What's left unanswered is some of the staggering statistics coming out of some of HCA's hospitals. Why are half of all cardiac cathetizations at one of its Florida hospitals, a $3,000 procedure, done on patients without significant heart disease? And what explains the 43 percent of clogged artery angioplasties that were deemed "outside reasonable and expected medical practice" at another HCA hospital? Brushing those aside and saying overall, most of its hospitals run really well is a copout for HCA.

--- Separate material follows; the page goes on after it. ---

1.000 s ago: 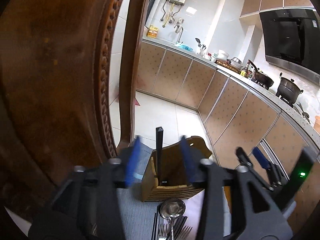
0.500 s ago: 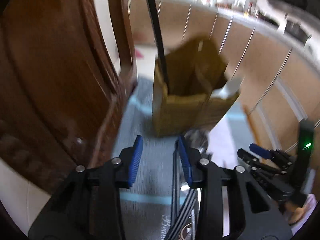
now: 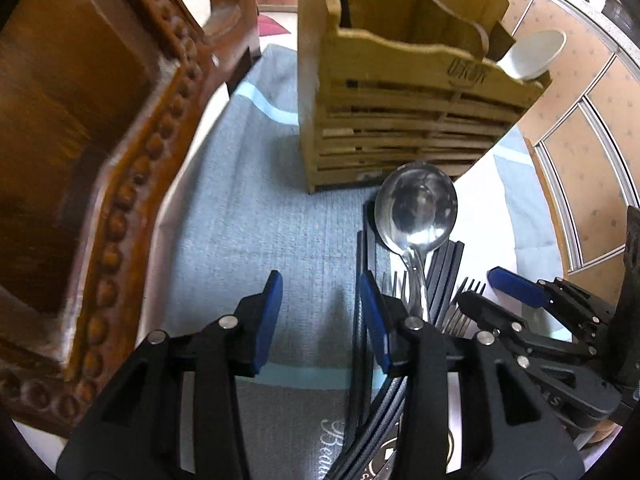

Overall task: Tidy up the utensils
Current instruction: 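Grasp a steel fork from the pile with the right tool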

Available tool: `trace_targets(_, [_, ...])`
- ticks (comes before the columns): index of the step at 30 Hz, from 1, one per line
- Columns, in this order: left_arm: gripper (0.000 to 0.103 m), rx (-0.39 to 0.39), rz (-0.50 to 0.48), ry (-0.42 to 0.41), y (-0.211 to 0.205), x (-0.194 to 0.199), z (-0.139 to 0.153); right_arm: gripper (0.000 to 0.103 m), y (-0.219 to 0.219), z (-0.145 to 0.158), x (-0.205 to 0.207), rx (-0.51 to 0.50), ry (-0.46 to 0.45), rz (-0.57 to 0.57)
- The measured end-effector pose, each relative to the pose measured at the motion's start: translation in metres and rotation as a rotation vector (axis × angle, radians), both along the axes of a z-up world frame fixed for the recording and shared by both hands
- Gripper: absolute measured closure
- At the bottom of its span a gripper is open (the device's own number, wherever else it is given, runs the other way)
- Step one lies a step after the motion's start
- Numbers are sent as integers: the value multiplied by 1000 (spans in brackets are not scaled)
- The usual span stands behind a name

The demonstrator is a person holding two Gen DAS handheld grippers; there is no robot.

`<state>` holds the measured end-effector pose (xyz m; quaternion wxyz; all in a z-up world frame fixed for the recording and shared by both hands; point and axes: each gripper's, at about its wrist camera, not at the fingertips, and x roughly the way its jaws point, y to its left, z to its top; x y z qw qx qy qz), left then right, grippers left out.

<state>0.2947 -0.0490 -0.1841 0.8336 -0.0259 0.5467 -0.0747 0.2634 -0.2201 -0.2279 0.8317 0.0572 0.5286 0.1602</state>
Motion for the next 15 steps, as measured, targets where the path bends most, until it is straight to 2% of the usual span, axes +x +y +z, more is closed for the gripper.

It's possible the company is still preparing more statements as more reporting comes out. In a conference call yesterday, HCA CEO Richard Bracken said "the Times may be preparing more than one story about the company and that the newspaper had also asked about wound-care practices, treatment of uninsured patients and emergency-room procedures," Bloomberg's Alex Nussbaum reports. While that may be the case the company's posture appears to be to remain tightlipped at the moment. Following yesterday's release, it said "The Company undertakes no duty to update or further comment on this matter." Yesterday, market analysts also wondered whether Mitt Romney could be dragged into this given that Bain Capital is HCA's largest shareholder. That's yet to be seen because Romney left the company as CEO and chairman years ago. But clearly, HCA still has some work to do to explain to potential customers how it justifies the level of cardiac procedures at some of its hospitals.